-- Task objective --
In the material below, the required lines run from the one containing "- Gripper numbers" through the one containing "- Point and". Copy those lines exactly, ends included, and nothing else.

Segment Start: Exercise data

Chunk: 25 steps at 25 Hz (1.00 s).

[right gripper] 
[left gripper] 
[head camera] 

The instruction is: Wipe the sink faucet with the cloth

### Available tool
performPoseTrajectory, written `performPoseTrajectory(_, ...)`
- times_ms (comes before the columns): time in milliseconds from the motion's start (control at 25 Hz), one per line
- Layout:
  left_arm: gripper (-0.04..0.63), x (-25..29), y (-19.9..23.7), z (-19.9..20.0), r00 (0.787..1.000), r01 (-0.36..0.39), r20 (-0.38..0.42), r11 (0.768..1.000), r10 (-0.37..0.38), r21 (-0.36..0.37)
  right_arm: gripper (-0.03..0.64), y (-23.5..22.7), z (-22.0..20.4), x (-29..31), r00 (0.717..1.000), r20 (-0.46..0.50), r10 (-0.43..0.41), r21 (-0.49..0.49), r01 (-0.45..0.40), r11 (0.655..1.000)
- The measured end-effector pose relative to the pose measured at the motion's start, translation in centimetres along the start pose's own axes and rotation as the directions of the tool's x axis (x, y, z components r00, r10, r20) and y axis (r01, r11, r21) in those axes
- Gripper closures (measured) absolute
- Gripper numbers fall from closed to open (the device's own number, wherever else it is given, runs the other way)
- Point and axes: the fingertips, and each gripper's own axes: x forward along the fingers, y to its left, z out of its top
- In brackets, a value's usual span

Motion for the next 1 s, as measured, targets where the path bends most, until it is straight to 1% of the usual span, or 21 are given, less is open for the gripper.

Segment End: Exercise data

-- Response below --
- Gripper numbers fall from closed to open (the device's own number, wherever else it is given, runs the other way)
- Point and axes: the fingertips, and each gripper's own axes: x forward along the fingers, y to its left, z out of its top

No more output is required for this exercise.